いちごの果実の表面の種子を蒔いて、ドロップのかおりのする果実が実った
(2024.3.18加筆あり)
はじめに
やさいづくりのかたわらさまざまな手にするくだものの種子を蒔くのがたのしくてしかたない。そのなかから最終的に果実をみのらせるのに成功した例から。
きょうはそんな話。
いちごを食べるころ
実際には真冬にはじめた。本来いちごの旬は今ごろ。クリスマスなど真冬のケーキにのっかっているのはごく一部をのぞいてあきらかに施設栽培でつくったもの。
露地で実るいちごがなつかしい。わたしは冬のさなかのいちごには興味がなくまず買わない。春に地元産のちいさな果実がたくさんはいったパックを1,2回買うのが関の山。
いただきものを
ある年、雪の降るなかいただきものとして立派な果実を頂戴したがどうしようとほおばりながら考えた。躊躇するでもない。いただいたわたしが楽しめるようにといただいたのだからその意図をくんで、そうさせてもらう。
思うぞんぶんたのしもう。まず表面のつぶつぶの種子を丹念にあつめ、とったのこりの果実をありがたく賞味しつつ、水洗いして準備した湿らせたテッシュの上へ蒔いてみた。ぜんぶで100つぶほど。
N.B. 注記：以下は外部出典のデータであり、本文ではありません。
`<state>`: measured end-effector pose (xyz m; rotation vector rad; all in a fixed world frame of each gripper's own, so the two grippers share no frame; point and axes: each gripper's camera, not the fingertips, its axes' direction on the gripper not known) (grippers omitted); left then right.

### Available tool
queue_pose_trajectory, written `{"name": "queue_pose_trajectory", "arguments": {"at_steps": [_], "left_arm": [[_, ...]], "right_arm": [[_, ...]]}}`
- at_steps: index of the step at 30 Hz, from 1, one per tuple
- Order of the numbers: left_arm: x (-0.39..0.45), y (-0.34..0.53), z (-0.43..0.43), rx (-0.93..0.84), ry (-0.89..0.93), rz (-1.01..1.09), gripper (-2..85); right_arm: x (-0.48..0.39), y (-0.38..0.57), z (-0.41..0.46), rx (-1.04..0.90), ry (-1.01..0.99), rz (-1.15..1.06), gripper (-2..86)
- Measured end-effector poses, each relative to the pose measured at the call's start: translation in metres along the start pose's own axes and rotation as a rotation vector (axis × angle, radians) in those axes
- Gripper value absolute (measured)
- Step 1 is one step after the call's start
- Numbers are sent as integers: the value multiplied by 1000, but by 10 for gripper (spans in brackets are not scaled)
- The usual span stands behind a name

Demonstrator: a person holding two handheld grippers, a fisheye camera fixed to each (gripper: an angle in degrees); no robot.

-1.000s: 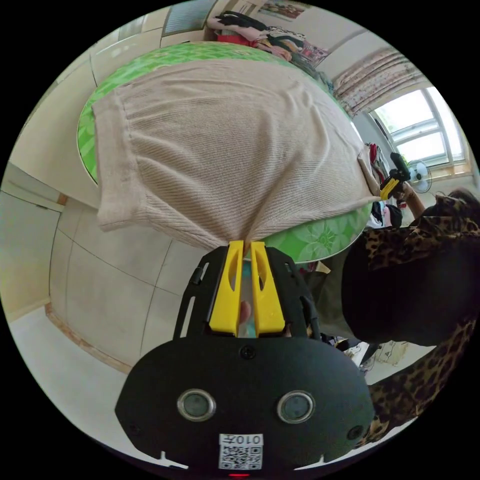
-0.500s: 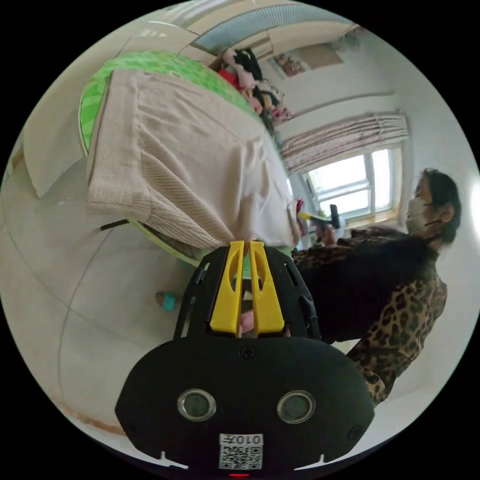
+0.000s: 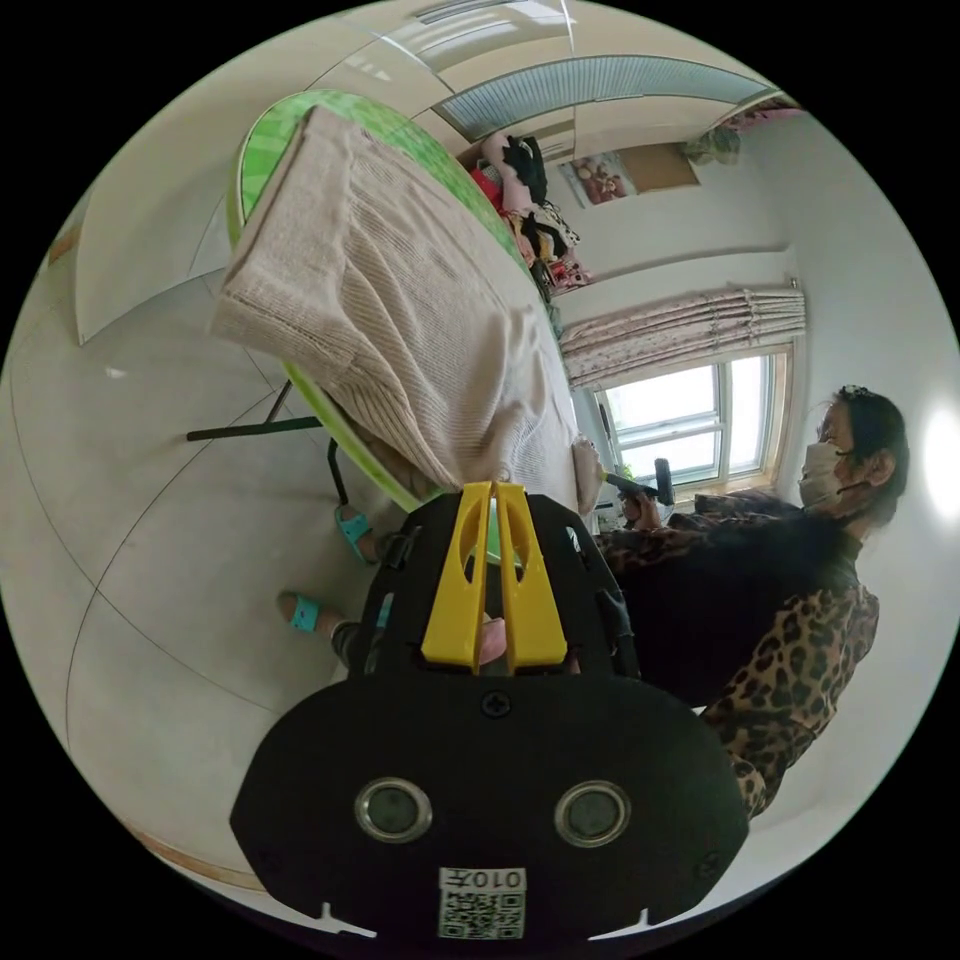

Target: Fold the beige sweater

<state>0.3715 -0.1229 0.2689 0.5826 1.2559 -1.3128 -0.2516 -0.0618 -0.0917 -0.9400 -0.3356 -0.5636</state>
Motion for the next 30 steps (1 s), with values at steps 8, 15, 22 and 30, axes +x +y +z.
{"name": "queue_pose_trajectory", "arguments": {"at_steps": [8, 15, 22, 30], "left_arm": [[-17, 38, -43, 151, 95, -50, 0], [-6, 65, -26, 301, 109, -198, 14], [12, 97, 21, 359, 85, -414, 33], [31, 94, 41, 412, 43, -526, 70]], "right_arm": [[128, 125, 40, 24, -251, 512, 18], [154, 155, 85, -47, -288, 537, 16], [210, 207, 103, 155, -628, 624, 16], [230, 219, 110, 251, -751, 475, 15]]}}
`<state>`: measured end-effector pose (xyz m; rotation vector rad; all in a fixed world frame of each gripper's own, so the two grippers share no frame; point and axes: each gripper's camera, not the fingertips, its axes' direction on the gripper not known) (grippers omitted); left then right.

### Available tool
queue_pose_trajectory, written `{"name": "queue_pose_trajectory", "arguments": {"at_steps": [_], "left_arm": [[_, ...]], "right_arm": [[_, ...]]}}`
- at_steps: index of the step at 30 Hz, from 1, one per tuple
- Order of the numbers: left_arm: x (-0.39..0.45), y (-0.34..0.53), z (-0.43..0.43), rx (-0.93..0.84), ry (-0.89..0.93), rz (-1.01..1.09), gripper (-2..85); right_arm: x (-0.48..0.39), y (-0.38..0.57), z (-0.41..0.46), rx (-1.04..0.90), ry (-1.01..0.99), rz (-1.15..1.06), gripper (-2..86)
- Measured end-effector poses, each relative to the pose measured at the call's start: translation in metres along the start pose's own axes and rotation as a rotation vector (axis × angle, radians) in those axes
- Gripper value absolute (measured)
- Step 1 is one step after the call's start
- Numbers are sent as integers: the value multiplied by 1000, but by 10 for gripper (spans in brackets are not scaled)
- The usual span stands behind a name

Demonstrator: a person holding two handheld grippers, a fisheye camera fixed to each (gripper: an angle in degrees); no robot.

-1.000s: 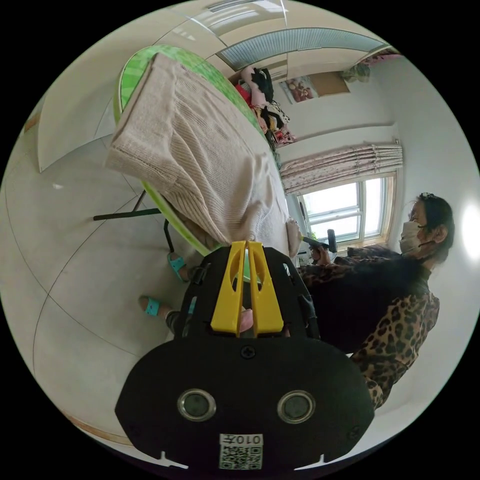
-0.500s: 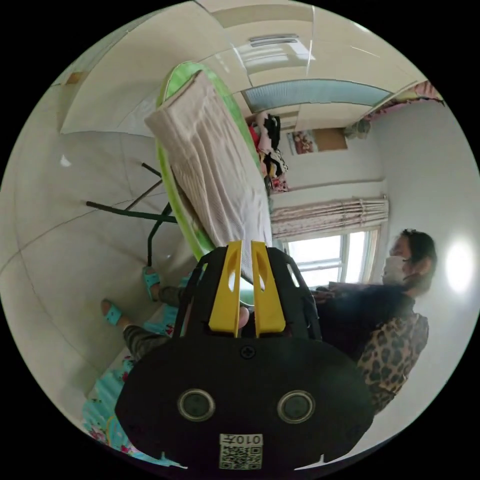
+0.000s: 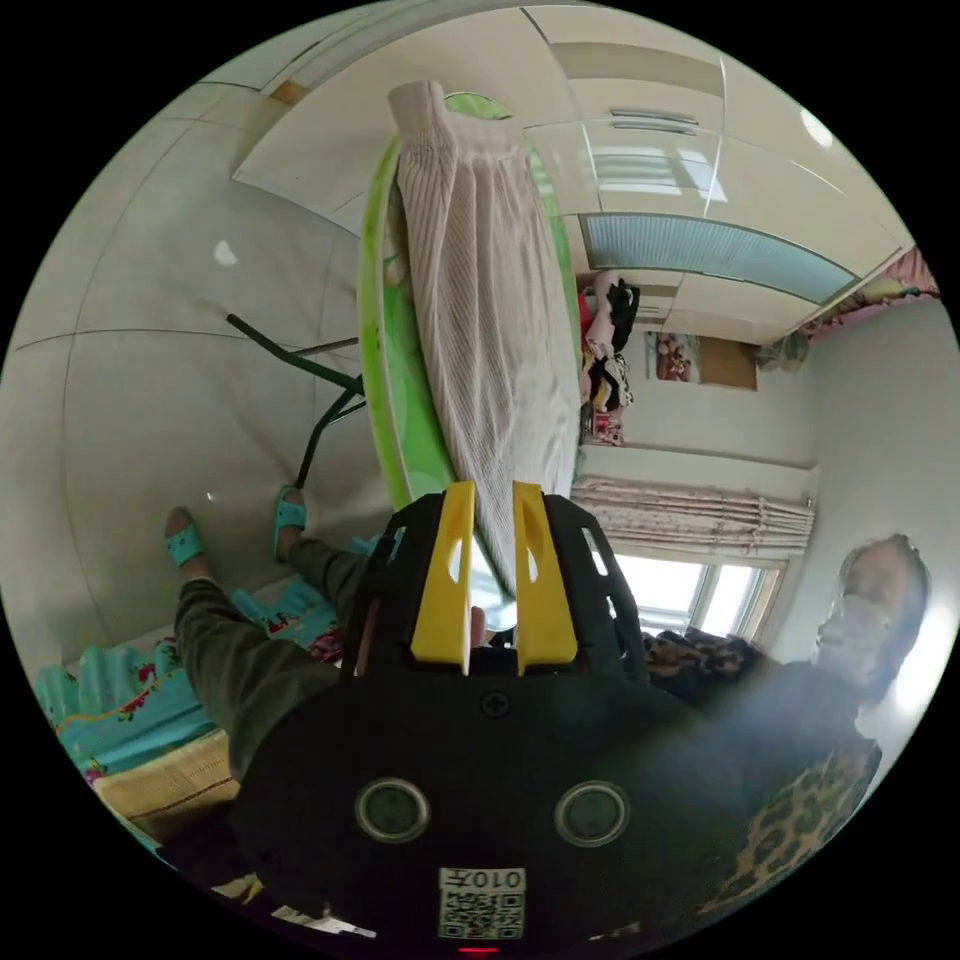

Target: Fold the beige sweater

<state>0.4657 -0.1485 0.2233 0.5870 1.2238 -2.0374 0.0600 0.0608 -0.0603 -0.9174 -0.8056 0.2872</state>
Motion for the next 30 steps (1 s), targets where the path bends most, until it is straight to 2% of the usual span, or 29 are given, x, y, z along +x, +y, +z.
{"name": "queue_pose_trajectory", "arguments": {"at_steps": [7, 10, 21, 30], "left_arm": [[7, 1, 18, 55, -98, -144, 86], [4, -1, 18, 90, -71, -174, 81], [18, -5, 21, 126, -159, -144, 64], [11, -6, 27, 165, -145, -162, 20]], "right_arm": [[23, 9, -9, -3, -40, -59, 15], [42, 14, -13, 5, -58, -50, 15], [66, 14, -25, 15, -110, -109, 15], [88, 2, -26, 10, -116, -107, 17]]}}
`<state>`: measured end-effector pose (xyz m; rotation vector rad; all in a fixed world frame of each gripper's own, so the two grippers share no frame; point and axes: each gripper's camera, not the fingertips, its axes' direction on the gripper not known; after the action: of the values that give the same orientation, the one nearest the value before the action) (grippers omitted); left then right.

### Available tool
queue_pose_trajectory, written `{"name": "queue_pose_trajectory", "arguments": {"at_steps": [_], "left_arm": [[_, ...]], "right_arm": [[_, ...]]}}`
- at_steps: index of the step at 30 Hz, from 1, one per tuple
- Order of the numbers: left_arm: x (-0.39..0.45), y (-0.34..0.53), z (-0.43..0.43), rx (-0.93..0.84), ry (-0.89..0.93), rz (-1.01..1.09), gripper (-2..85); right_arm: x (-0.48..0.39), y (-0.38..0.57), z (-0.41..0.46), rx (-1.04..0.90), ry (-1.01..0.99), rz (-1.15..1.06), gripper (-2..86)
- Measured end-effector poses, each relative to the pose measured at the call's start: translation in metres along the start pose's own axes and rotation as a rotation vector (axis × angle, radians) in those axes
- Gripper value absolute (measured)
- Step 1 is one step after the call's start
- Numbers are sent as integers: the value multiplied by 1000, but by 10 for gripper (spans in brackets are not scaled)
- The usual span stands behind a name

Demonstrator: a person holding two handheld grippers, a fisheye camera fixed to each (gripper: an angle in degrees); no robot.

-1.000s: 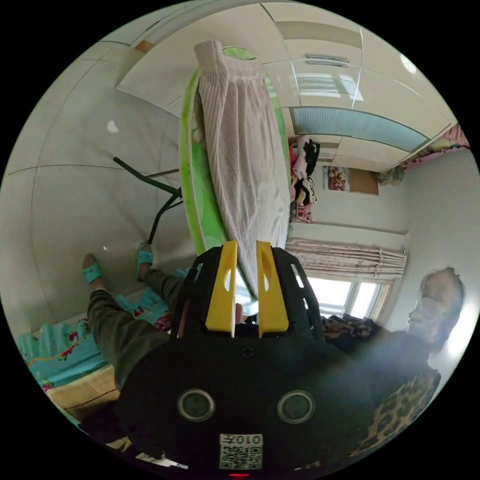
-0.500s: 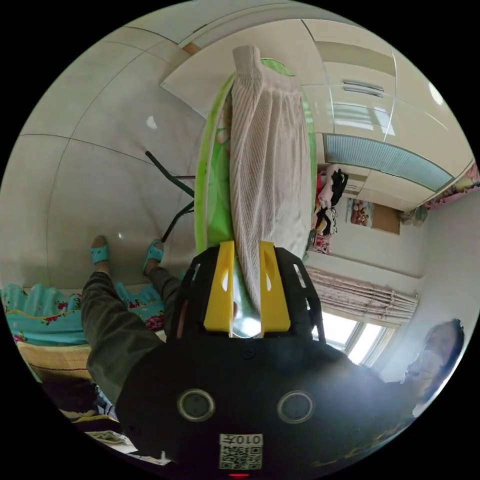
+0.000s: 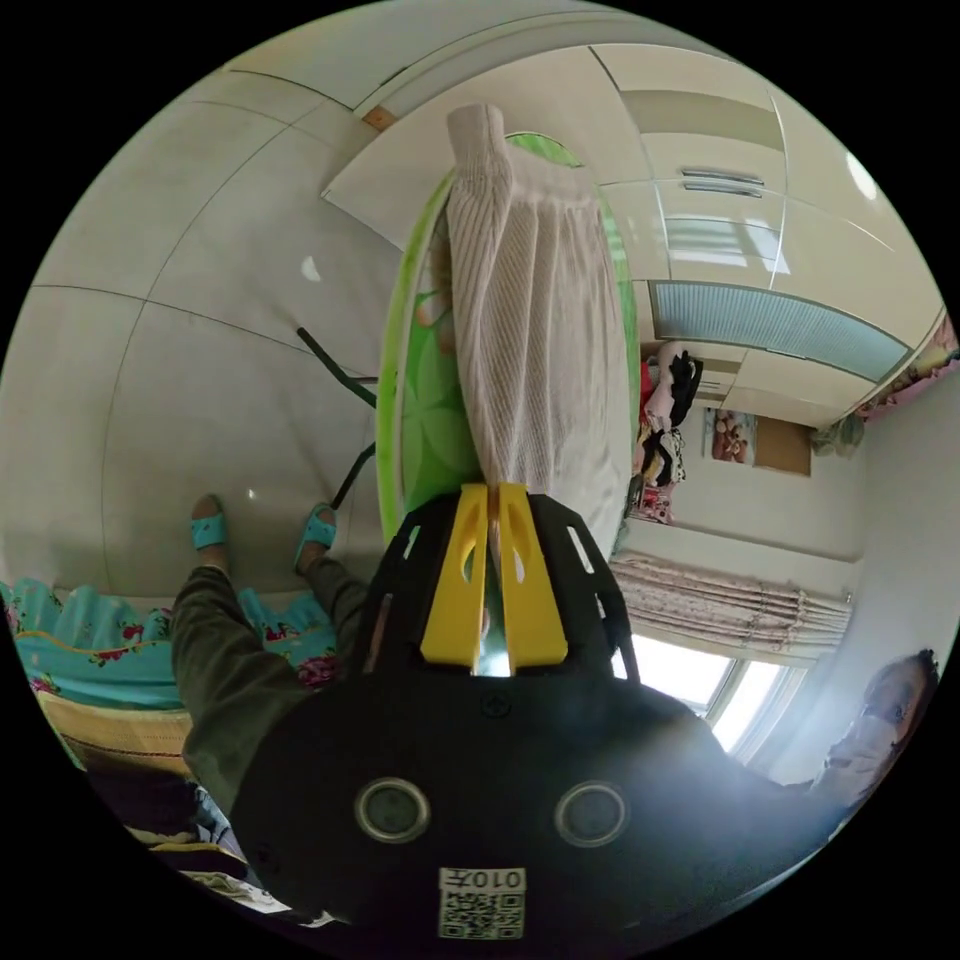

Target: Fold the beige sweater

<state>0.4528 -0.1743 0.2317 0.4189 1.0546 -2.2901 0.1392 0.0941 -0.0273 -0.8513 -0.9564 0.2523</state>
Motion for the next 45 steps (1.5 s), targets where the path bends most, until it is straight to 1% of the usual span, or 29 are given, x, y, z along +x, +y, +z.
{"name": "queue_pose_trajectory", "arguments": {"at_steps": [2, 6, 8, 13, 16, 18, 19, 21, 23, 25, 27, 28, 30, 32, 34, 36, 37, 38, 41, 42, 43, 45], "left_arm": [[4, 4, -6, 11, 66, 47, 12], [13, 4, -13, 7, 110, 80, 6], [31, -2, -15, -4, 129, 137, 3], [88, -33, -8, -39, 122, 315, 0], [126, -70, 18, -81, 112, 403, 0], [138, -94, 43, -103, 103, 398, 0], [142, -109, 64, -138, 114, 394, 1], [137, -130, 97, -193, 93, 334, 2], [125, -142, 126, -219, 102, 269, 3], [118, -142, 130, -186, 142, 217, 4], [115, -138, 130, -179, 158, 228, 4], [112, -136, 130, -188, 127, 214, 4], [107, -130, 129, -196, 123, 199, 5], [108, -115, 121, -169, 128, 215, 5], [111, -103, 115, -132, 99, 245, 5], [108, -92, 112, -90, 86, 231, 5], [103, -90, 113, -67, 117, 212, 4], [99, -94, 118, -80, 160, 193, 4], [112, -114, 128, -112, 181, 152, 4], [119, -118, 132, -129, 175, 158, 4], [132, -124, 141, -178, 141, 162, 4], [153, -130, 147, -206, 53, 197, 4]], "right_arm": [[4, -4, -1, 3, 1, 5, 17], [8, -24, 0, -5, -18, -10, 16], [7, -39, 3, -21, -30, -25, 16], [-1, -105, 14, -66, -71, -84, 19], [4, -157, 26, -77, -107, -76, 25], [15, -191, 38, -77, -134, -47, 30], [27, -213, 48, -76, -127, 5, 34], [45, -241, 65, -92, -85, 50, 38], [59, -259, 74, -84, -98, 83, 39], [61, -264, 70, -18, -166, 46, 36], [58, -261, 59, -1, -148, 11, 38], [58, -256, 51, 7, -96, 15, 42], [55, -245, 36, 27, -4, 10, 54], [54, -234, 23, 51, 92, 37, 77], [48, -224, 15, 72, 232, 42, 93], [47, -225, 23, 50, 249, 44, 98], [48, -228, 34, 10, 212, 50, 100], [49, -230, 40, -11, 197, 52, 100], [46, -242, 70, -98, 211, 50, 93], [42, -246, 76, -107, 221, 42, 87], [39, -251, 80, -105, 222, 42, 82], [33, -259, 83, -116, 223, 39, 77]]}}
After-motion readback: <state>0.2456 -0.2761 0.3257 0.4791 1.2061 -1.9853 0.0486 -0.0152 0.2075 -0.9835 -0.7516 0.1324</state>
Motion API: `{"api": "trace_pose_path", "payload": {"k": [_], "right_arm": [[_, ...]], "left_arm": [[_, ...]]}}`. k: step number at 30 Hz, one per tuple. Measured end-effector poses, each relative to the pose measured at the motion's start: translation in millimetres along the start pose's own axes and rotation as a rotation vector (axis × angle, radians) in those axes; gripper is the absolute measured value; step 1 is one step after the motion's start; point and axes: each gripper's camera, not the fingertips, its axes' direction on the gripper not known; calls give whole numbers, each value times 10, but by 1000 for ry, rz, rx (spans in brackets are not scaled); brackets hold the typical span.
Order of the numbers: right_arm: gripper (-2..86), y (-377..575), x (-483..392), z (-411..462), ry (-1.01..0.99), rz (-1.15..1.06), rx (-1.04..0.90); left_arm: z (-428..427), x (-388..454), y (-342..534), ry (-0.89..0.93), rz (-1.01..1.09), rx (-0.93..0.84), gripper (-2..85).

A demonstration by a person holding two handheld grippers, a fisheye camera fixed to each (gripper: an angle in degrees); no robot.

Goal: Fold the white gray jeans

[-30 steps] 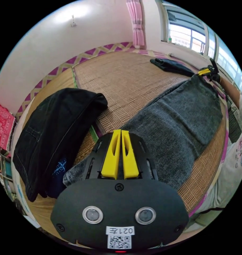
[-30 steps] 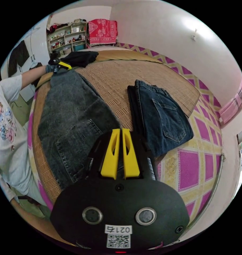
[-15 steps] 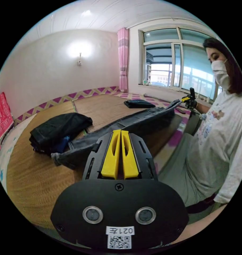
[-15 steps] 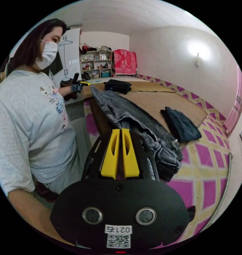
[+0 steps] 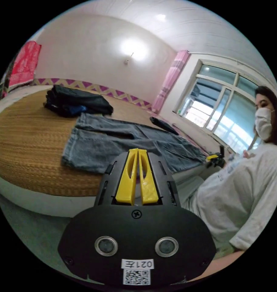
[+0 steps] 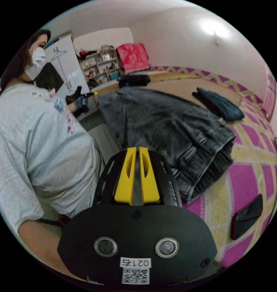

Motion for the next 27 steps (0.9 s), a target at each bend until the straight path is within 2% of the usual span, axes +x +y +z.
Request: {"api": "trace_pose_path", "payload": {"k": [2,4,7,8,10,14,16,18,22,27], "right_arm": [[3,-142,152,-12,74,39,130],[0,-261,286,149,144,77,136],[-5,-323,529,552,187,172,-43],[-5,-304,580,639,185,198,-106],[-6,-282,571,643,188,208,-114],[-7,-237,441,739,270,161,-166],[-7,-236,442,759,270,163,-163],[-7,-225,472,760,248,180,-154],[-7,-209,524,779,214,214,-143],[-7,-187,525,812,213,224,-134]], "left_arm": [[199,-33,-189,-45,-4,-73,-8],[529,-109,-362,-121,-21,-147,-4],[830,-376,-378,-275,-127,-289,-5],[830,-426,-359,-253,-141,-283,-6],[735,-565,-299,-184,-218,-228,-9],[670,-470,-349,-258,-186,-219,-9],[514,-457,-465,-267,-184,-106,-8],[447,-547,-597,-267,-208,-68,-7],[588,-863,-928,-426,-224,-157,19],[870,-1109,-1104,-492,-155,-341,56]]}}
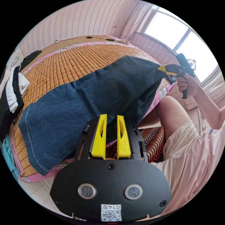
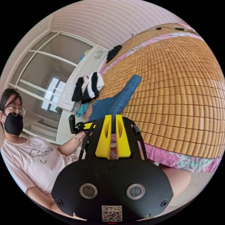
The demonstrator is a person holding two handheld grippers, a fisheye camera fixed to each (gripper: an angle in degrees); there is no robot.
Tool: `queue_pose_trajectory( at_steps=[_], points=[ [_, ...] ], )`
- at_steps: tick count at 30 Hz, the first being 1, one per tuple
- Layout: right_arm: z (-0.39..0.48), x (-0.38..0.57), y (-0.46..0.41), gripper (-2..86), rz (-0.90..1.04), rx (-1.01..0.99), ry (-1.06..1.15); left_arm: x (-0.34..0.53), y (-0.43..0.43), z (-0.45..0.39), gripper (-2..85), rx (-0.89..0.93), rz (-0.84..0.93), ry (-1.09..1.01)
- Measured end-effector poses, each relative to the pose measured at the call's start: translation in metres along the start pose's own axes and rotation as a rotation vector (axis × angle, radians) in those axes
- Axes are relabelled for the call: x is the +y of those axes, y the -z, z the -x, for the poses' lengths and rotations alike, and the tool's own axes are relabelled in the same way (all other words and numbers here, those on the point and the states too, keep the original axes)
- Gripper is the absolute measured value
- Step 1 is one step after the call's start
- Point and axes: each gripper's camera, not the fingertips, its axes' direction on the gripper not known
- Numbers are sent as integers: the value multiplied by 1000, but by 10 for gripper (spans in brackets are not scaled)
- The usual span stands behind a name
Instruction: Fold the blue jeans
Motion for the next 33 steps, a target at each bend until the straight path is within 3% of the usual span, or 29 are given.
queue_pose_trajectory(
  at_steps=[2, 4, 6, 11, 15, 21, 27, 33],
  points=[
    [-27, 12, 0, 12, 95, 290, -140, -13, -23, -27, 58, -31, 33, -45],
    [-20, 17, -5, 9, 149, 541, -132, -27, -67, -55, 55, -62, 114, -83],
    [2, 18, -18, 9, 155, 635, -65, -35, -81, -70, 58, -103, 140, -89],
    [55, -3, -108, 1, 181, 585, -84, -57, -107, -77, 55, -169, 243, 81],
    [78, -16, -164, -7, 181, 563, -155, -59, -125, -81, 12, -215, 213, 178],
    [114, -14, -214, -10, 261, 706, -44, -63, -162, -63, -4, -186, 308, 393],
    [118, -4, -233, -10, 293, 730, 19, -68, -195, -57, -6, -183, 366, 364],
    [114, 11, -228, -10, 254, 538, 60, -56, -210, -55, -7, -158, 332, 271]
  ],
)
その上にはそのいちごの入っていった透明パックをかぶせてあたたかい縁側に置いておいた。
縁側で
あたたかい日がつづいたおかげだろう。1~2週間のあいだ霧吹きでしめらせた状態をたもつとほのかにしろいものが種子からのびはじめていた。あっさり発芽していた。しかもかなりの発芽率。真冬でしかも暖房していない場所なので殺菌などせずに清浄な状態を保てたのがさいわいした。
これをはしでひとつずつつまんで育苗用の赤玉土(細粒)をいれた小さなプラスチックのポットに移植。すると春先にはかわいらしい葉が出てきた。このあいだうすめの液肥を水やり代わりにあたえた。
移植する
春をむかえて霜の心配がなくなったので外の植木鉢へと植えかえた。そこが気に入ったのだろう。みるみるうちに葉がふえて、ランナーをのばしはじめた。このランナーがたいせつ。これを何段階かで節ごとにきりとり、ひとかかえほどある素焼き鉢に植えかえていく。
いちごはこうした空気の流通のいい場所をこのむ。いちご用には専用の鉢もあるが非常に高価。それはつかわず、大きめの素焼き鉢で代用。庭先に棚をくんで風とおしをよくした。たくさんのランナーが出て棚からいくつもぶらさがるほど。このランナーを根もとのふくらみごときりとり、つぎつぎに素焼き鉢へと移していった。
そこでひとくふう。いちごだけだといろいろなものが実った場合に果実を食べてしまう。そこでねぎを素焼き鉢に混植。いちごと交互に植えつけた。コンパニオンプランツと言っていいかも。
おわりに
定着後には弱った葉はいたみやすく病気などをよぶので早めにとりのぞき、株の下の空気の流通をよくした。これがよかったようで、さっそく株もとがふくらんで花芽があがりはじめ、またたくまにつぼみがふくらみ開花。まるい花弁のかぐわしい花が開いた。ほのかなさくらのような香り。
するとまんなかがあわく若草いろにふくらみはじめた。1人前に表面につぶつぶが見える。すでにいちごのかたちになりつつある。ここから用心が必要。周囲には虎視眈々と赤く熟すのを待つ虫や鳥たち。
それらの目につかぬようによく乾燥した枯れ草をふんわりとうすくかぶせておいた。植えたねぎもよく生長してくれてうまくカモフラージュできている。ここにはおいしいものはありませんよと言いたげ。
そして果実が赤く熟した。この果実、いただいたときとはちがいすこしだけ小さいがかおりはいちごのドロップスの香り。あじはあますぎずにむかしの酸味とあまみのバランスのとれた味。
きっとワイルドストロベリーの性質があらわれたのかもしれない。病気にあわなかったのはそのおかげかもしれない。なにもくすりをかけずに1年あまりのちにようやく果実をあじわうことができた。